Bio

I'm an entrepreneur, technologist, author, game designer, focused on improving security outcomes for my customers and the industry as a whole. I helped create the CVE and got autorun fixed. I create a wide variety of companies and organizations, software, new analytic frameworks, as well as books, games and other forms of communication. I've built these at tiny startups and at Microsoft. I'm an affiliate professor at the University of Washington. At Microsoft, I was responsible for threat modeling tools and techniques, and have shipped two tools (one software, one a card game) to help software engineers analyze their software designs for security flaws.

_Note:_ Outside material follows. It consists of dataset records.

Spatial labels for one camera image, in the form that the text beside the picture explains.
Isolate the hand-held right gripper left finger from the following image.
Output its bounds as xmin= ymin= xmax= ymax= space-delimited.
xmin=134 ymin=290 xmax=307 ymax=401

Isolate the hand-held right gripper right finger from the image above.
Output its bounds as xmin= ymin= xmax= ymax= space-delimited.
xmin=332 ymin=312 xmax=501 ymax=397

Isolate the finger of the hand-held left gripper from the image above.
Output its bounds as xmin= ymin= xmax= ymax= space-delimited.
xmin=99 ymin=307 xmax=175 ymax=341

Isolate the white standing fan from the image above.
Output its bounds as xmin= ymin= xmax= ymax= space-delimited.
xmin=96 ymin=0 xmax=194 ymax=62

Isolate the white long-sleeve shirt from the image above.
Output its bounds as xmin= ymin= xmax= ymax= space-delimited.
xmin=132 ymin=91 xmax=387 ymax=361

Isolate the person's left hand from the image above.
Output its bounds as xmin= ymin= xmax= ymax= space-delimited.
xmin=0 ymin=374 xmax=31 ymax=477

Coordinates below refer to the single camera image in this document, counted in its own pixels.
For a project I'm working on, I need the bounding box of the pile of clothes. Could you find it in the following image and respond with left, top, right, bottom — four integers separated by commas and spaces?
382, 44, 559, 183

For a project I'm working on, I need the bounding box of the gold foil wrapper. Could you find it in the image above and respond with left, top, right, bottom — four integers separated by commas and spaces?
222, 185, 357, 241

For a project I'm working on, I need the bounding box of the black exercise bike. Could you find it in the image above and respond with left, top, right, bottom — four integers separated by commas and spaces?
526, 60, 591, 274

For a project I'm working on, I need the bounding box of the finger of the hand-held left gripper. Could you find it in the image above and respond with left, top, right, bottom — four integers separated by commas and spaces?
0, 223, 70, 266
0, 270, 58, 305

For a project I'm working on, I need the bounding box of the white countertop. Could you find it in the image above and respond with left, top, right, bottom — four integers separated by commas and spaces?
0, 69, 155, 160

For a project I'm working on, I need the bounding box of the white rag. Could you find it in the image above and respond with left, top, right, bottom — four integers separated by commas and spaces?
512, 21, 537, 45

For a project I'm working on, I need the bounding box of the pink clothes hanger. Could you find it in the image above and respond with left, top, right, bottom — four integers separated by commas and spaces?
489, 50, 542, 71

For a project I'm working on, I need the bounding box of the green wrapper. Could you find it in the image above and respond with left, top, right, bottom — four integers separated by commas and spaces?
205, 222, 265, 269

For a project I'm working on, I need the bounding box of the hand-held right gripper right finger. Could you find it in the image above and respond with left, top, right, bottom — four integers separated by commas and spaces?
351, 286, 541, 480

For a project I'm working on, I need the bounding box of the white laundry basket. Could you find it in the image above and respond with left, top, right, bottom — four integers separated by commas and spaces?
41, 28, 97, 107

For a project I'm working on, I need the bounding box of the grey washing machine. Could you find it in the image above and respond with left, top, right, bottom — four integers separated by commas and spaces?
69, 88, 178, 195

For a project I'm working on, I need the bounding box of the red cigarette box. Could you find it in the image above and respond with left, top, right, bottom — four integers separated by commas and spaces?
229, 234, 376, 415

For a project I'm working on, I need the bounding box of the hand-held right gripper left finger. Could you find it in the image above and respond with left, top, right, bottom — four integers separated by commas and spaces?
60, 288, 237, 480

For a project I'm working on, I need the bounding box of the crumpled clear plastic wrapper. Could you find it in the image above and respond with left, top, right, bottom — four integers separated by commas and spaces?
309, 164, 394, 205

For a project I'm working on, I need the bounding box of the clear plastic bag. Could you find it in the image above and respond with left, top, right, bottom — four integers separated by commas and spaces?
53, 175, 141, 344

In that role, I was a key driver for Microsoft's Software Development Lifecycle. I also worked on human factors in security, including usable security and measuring how our customers'​ computers were compromised. I'm the author of Threats: What Every Engineer Should Learn from Star Wars (Wiley, 2023), Threat Modeling: Designing for Security (Wiley, 2014) and the co-author of The New School of Information Security (Addison-Wesley, 2008). Before Microsoft, I was a leader in 3 successful startups, including Netect (vulnerability management), Zero-Knowledge Systems (privacy) and Reflective (software security). I also helped drive the CVE project, launch the International Financial Cryptography Association and the Privacy Enhancing Technologies Symposium. Specialties: Information security and privacy, especially at the intersection of technology and people. Serious games. Systems design and architecture. User experience design.